Childhood adversity, emergent psychopathology, and adolescent-to-parent violence: Process mining trajectories from police and health service administrative data
- PMID: 39816892
- PMCID: PMC11732081
- DOI: 10.3389/frcha.2023.1074861
Childhood adversity, emergent psychopathology, and adolescent-to-parent violence: Process mining trajectories from police and health service administrative data
Abstract
Aim: To discover developmental risk trajectories for emerging mental health problems among a sample of adolescent family violence offenders to inform service delivery focused on early preventative interventions with children and their families.
Design: A retrospective case-series design employing data linkage.
Setting: An Australian regional location.
Participants: Adolescents (born between 1994 and 2006) issued a legal action by the NSW Police Force for an adolescent-to-parent family violence offense (n = 775).
Procedure: Discrete routinely collected episode data in police and health service electronic records for children, and police data for parents, were linked and transformed into longitudinal person-based records from birth to 19 years to identify trajectories for mental health problems.

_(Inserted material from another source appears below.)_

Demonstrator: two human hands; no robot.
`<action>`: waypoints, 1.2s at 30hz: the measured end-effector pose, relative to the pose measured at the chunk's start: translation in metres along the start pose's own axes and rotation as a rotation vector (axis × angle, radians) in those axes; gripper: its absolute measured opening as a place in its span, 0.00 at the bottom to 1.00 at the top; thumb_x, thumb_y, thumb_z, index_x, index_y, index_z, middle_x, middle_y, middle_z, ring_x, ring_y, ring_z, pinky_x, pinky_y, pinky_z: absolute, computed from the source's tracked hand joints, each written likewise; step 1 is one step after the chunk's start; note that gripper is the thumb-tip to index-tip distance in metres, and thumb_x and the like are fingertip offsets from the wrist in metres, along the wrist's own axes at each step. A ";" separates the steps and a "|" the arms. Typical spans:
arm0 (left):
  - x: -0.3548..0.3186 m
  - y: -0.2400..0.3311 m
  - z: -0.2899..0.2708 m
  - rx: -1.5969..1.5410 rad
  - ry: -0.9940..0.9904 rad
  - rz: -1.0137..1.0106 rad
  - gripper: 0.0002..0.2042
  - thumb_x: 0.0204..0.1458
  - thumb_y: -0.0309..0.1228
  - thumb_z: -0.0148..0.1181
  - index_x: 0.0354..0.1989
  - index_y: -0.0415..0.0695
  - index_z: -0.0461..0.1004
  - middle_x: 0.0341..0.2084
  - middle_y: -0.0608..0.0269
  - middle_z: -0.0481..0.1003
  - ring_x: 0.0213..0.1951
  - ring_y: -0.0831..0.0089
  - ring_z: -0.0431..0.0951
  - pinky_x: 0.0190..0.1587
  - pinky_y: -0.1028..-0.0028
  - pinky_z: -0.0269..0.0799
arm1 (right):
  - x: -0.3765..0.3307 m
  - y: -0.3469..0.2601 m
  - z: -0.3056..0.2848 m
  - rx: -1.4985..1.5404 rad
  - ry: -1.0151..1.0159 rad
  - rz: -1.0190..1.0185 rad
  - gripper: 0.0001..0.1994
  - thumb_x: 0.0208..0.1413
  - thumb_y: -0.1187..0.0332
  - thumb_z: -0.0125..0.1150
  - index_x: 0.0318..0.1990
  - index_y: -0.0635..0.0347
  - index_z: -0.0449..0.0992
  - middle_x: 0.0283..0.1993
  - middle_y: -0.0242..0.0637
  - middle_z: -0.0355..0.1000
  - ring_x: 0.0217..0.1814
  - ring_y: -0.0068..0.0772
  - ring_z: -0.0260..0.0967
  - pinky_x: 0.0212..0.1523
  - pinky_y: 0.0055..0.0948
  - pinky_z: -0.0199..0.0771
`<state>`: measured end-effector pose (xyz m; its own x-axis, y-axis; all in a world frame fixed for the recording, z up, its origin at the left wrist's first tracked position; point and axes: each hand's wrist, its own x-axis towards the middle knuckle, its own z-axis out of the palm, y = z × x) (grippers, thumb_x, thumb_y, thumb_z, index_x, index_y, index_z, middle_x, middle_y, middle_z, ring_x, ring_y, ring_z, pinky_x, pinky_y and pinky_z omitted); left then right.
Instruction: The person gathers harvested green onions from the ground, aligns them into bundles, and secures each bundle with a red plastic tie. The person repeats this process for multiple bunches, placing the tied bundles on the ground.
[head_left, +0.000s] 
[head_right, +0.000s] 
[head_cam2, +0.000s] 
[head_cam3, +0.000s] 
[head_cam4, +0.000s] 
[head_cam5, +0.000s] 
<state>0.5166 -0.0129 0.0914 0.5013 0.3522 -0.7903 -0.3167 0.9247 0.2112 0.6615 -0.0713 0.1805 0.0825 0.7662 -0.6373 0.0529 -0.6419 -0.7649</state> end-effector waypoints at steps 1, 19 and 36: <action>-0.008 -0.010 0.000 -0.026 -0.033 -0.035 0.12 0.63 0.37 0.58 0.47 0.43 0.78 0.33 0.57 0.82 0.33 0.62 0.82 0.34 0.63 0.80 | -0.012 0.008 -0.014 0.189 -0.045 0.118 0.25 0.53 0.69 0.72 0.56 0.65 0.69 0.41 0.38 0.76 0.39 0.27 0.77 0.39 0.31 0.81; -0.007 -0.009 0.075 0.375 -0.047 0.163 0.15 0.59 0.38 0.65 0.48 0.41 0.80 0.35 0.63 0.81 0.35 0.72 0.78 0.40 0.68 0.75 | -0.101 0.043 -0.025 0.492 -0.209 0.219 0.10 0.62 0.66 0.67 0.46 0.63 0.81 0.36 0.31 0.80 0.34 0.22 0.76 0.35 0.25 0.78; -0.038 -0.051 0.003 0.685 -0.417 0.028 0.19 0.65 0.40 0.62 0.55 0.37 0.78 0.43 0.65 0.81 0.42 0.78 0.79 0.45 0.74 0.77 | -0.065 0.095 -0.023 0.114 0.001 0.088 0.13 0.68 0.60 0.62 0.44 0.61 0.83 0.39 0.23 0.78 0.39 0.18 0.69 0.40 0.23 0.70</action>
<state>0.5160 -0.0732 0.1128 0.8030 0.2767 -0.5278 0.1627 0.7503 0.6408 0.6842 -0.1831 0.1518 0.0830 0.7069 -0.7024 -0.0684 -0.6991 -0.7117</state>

Results: Sixty-three percent (n = 489) of adolescents had contact with a mental health service before age 19. The majority of these adolescents received a diagnosis for a stress or anxiety disorder (n = 200). Trajectory analysis found childhood exposure to parental intimate partner violence and parental drug and/or alcohol use were dominant events in the pathway to receiving a mental health diagnosis. Being a victim of a sexual offense was found to increase the odds of adolescents having a diagnosis for each of the main mental health categories (with the exception of drug or alcohol disorders).
Conclusions: Pathways to mental health problems were characterized by inter-related adverse childhood events and poly-victimization for many adolescents. Early identification of at-risk children must be a continued focus of child health services in order to reduce and identify early emerging mental health problems.
Keywords: adolescent-to-parent violence; anxiety disorders; child and adolescent psychiatry; depression and mood disorders; process mining; statistics and research methods.
© 2023 Peck, Hutchinson and Provost.
Conflict of interest statement
The authors declare that the research was conducted in the absence of any commercial or financial relationships that could be construed as a potential conflict of interest.